Comments/suggestions welcome.

Regards,
Thanh

======================================================
\subsection{A closer look at TrueType fonts and pdftex}
The most common outline format for tex is t1. ttf fonts are slightly
different from t1 and hence requires some extra work to get it right.
An important issue when dealing with ttf is to understand the way how t1
and ttf handle encoding and glyph names (or more precisely, glyph
``identity'').

t1 is familiar with tex users, so let's start with it first: t1 refers to
glyphs by names, ie each glyph is identified by its name like
`/A', `/comma', etc. Given a glyph name, it's easy to tell if a t1 font
contains that glyph or not. Encoding with t1 is therefore simple: given a
number (between 0..255), an encoding tells us the name to get the relevant
glyph.

With ttf the situation is not that simple, since ttf doesn't use name to
refer to glyphs, but ``indices''. This means that each glyph
is identified by its index, not its name. The indices are numbers that
differ from font to font. ttf handle encodings by a mechanism called
``cmap'', which are roughly tables containing mapping from character code
to glyph index. A ttf font can contain one or more such tables (each
corresponds to an encoding).

Since glyph names are not strictly necessary for ttf, they are not always
available inside a ttf font. Given a ttf font, one of the following case
may happen:

\startitemize[a,packed]
\item the font contains correct names for all its glyphs. This is the ideal
    situation and is often the case for high-quality latin fonts.

\item the font contains wrong name for all or most of its glyphs. This is
    the worst situation that often happens with poor-quality fonts, or
    fonts converted from other formats.

\item the font contains no glyph names at all. Newer version of Palatino
    fonts by Linotype (v1.40, coming with Windows XP) is one example.

\item the font contains correct names for most glyphs, and no names or
    wrong names for a few glyphs. This happens from time to time.
\stopitemize

One may wonder how things can be so complex with glyph names in ttf. The
reason is that t1 fonts rely on correct names to work properly. If a glyph
has wrong name, it get noticed immediately. ttf as mentioned before don't
use names for its encoding. So, if glyph names in a ttf font are wrong or
missing, it's usually not a big deal and often goes unnoticed.

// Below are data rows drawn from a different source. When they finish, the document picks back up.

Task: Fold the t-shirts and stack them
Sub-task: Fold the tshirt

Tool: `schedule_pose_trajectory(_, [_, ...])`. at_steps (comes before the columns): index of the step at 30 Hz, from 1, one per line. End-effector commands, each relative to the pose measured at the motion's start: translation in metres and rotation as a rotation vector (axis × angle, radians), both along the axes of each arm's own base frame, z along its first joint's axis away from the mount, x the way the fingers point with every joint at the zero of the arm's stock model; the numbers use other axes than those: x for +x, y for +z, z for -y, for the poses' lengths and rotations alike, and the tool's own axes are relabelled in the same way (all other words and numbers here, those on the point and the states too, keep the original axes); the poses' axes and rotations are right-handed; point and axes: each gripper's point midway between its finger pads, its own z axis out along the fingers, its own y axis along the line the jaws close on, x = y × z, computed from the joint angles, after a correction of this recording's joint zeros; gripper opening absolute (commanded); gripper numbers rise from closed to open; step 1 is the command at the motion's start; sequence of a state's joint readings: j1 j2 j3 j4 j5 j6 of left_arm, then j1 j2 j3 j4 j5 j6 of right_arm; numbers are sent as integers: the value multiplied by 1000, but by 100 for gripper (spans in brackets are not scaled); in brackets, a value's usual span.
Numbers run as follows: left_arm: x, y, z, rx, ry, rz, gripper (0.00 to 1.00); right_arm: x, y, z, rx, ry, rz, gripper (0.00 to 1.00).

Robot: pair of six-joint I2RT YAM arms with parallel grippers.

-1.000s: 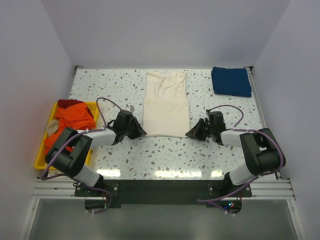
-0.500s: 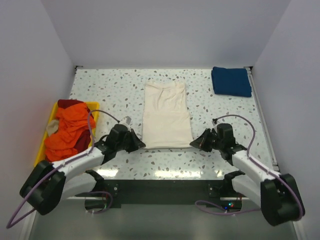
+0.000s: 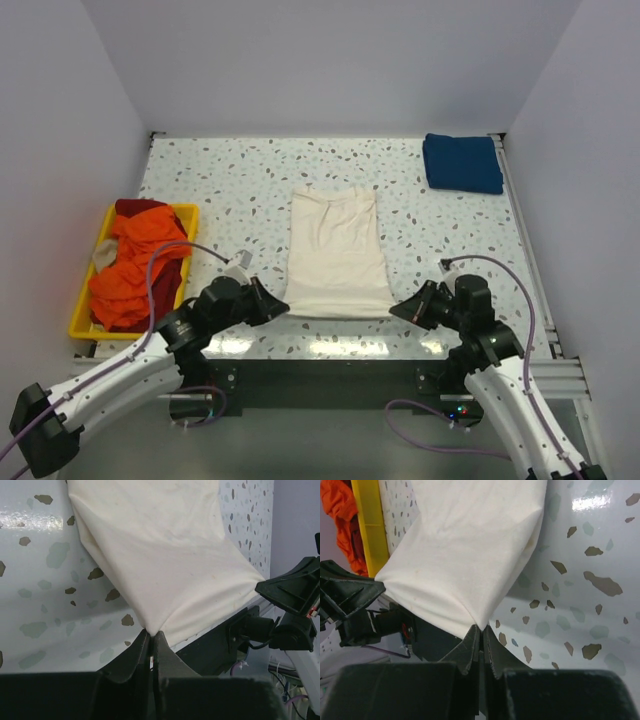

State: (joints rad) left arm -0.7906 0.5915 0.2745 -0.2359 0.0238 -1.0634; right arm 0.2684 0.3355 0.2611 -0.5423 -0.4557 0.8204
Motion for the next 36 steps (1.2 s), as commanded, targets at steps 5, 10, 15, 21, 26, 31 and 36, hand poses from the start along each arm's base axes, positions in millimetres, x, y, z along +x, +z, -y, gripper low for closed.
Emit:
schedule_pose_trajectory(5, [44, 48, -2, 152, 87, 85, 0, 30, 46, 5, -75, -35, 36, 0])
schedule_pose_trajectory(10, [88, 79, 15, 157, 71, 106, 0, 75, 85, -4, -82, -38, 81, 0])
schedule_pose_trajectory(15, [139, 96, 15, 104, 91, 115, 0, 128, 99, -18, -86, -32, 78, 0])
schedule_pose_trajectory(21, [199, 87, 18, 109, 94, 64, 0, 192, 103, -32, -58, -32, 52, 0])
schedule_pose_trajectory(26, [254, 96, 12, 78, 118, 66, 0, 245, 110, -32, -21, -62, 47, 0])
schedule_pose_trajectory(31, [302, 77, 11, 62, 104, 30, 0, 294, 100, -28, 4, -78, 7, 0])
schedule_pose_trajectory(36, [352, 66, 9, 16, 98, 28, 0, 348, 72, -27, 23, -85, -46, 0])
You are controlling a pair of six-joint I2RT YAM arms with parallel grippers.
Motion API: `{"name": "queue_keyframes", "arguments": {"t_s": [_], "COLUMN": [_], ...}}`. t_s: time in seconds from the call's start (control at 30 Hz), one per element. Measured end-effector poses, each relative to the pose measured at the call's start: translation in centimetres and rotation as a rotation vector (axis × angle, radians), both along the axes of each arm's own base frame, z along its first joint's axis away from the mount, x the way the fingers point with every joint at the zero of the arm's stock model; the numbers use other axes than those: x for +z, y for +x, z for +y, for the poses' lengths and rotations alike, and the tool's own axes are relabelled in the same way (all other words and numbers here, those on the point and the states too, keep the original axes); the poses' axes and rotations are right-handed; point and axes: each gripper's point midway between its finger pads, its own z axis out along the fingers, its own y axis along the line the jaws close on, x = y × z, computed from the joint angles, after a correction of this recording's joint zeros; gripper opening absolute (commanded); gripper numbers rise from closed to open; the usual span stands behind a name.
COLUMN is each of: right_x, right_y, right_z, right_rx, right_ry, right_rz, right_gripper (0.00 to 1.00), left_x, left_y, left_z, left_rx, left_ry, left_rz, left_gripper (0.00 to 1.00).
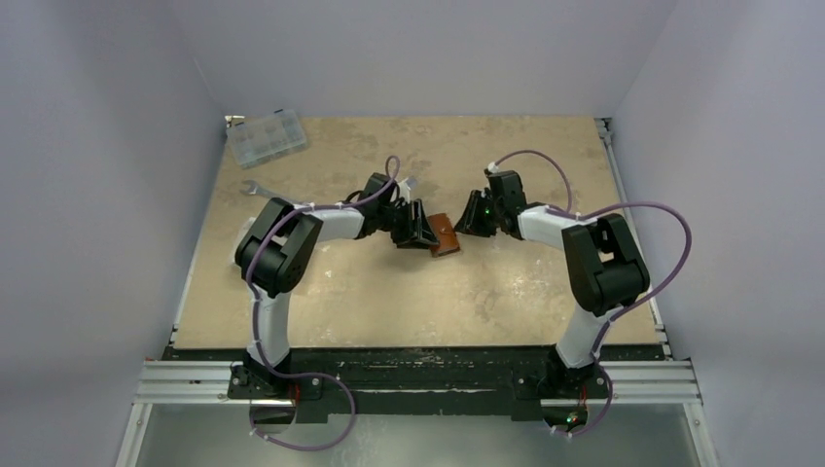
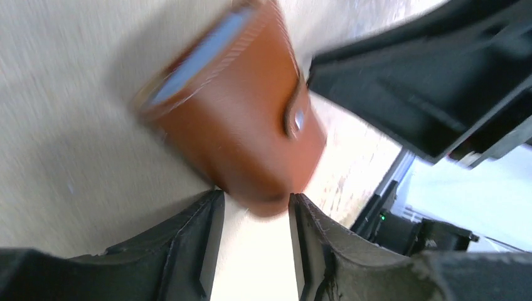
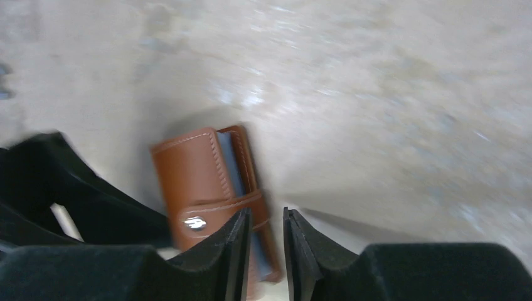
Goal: Put the credit cards into the card holder
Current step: Open the card holder at the center of the board.
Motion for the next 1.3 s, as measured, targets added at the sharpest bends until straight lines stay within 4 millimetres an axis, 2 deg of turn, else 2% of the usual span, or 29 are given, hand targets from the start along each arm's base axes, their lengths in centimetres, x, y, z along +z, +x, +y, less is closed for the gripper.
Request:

The potential problem with using ttf in pdftex is that we are so used to
the t1 encoding convention which relies on correct glyph names. Most font
tools also rely on this convention; all encoding file (.enc files) use
glyph names, too. But as discussed above, glyph names in ttf is not
something very reliable. If we encounter a font that doesn't have correct
names for all glyphs, we need to do some more work.

If glyph names are not correct, we need a better way to refer to a glyph in
ttf fonts than using its name. The most reliable way seems to be via
Unicode: most ttf fonts provide correct mapping from unicode to glyph
index. This is something we can count on, since it is required for a ttf to
be usable.

>From version 1.21a pdftex supports the naming convention `uniXXXX' in
encoding files. This only makes sense with ttf fonts, of course. When
pdftex sees for example `uni12AB', it will:

\startitemize[a,packed]
\item read the table <unicode> -> <glyph-index> from the font;
\item loop up the value '12AB' in the table; if found then pick the
    relevant glyph index.
\stopitemize

ttf2afm also does the same lookup when it sees names like `uni12AB'.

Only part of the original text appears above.